On the Influence of the Soil Stratigraphy on the Monopile Deflection Investigated With FEM in a PISA Framework

Abstract

Large diameter monopiles are the most commonly used foundation type for offshore wind farms. The accurate representation of their response to lateral loading to optimise the required pile penetration plays a crucial role in the design of offshore wind farms. Recently, the PISA method proposed by Burd et al.[6] and Byrne et al. [5] has gained importance in the design of monopiles as it more accurately represents the interaction between the monopile and the soil than standard methods.

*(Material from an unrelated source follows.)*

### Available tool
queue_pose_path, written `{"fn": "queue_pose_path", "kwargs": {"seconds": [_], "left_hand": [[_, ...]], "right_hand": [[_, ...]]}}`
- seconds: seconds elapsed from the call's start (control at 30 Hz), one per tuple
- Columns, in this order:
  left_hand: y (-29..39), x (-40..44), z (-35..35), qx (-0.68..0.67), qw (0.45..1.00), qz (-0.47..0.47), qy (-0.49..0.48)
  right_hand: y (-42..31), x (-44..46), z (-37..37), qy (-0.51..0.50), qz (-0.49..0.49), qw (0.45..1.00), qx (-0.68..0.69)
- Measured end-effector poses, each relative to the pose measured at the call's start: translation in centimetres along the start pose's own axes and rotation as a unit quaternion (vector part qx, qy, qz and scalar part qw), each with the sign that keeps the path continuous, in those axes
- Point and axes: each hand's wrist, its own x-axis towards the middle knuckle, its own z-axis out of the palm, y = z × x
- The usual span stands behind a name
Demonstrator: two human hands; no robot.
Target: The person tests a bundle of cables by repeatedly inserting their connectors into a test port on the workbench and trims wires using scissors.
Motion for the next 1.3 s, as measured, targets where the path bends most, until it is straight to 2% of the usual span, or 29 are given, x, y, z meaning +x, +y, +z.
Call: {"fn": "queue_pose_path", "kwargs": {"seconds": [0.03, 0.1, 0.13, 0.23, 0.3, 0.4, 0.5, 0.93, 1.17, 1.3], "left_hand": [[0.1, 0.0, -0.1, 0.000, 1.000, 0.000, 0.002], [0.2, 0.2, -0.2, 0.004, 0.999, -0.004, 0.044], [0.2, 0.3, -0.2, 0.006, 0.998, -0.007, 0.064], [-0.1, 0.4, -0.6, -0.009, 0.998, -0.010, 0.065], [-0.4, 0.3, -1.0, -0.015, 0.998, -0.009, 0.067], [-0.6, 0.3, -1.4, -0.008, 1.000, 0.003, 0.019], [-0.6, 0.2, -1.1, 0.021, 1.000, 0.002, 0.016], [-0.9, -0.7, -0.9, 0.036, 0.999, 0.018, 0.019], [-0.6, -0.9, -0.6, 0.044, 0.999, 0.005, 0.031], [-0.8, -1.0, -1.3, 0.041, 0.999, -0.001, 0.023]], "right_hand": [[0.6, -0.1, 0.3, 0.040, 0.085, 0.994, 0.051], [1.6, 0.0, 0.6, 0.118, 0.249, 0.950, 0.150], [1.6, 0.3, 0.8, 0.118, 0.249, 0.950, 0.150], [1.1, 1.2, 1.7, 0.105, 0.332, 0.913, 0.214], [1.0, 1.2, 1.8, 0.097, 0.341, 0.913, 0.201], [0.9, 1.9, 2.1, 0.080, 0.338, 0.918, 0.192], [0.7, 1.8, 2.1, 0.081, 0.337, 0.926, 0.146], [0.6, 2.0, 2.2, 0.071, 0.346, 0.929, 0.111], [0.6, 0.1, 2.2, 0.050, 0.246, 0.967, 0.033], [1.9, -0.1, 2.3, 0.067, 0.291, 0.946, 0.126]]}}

In the PISA project, sand as well as soft and stiff clay were investigated through monotonic pile tests and the PISA parameters to represent the monopile-soil interaction curves were calibrated for each soil type investigated. Normally, the PISA parameters are derived separately for each soil type and then combined in a 1D model to include the soil stratigraphy. However, soil conditions on site are typically heterogeneous and the interaction between different soil layers with different strengths and stiffnesses should be captured. In order to gain a deeper understanding of the influence of soil stratification on pile deflection curves, this paper presents numerical simulations of a large diameter laterally loaded monopile embedded in layered soil using the finite element method (FEM) including a combination of soft clays and dense sands. Based on the FEM results, PISA parameters for the monopile-soil interaction curves are derived and implemented in a 1D beam model to calculate the pile deflection. The results are compared with a 1D model where the PISA parameters are first derived for the individual soil types and then combined to include the same soil stratigraphy. It is shown that the influence of soil stratification on pile deflection is significant. This paper highlights the need for calibration of PISA parameters considering the actual soil stratigraphy present on site.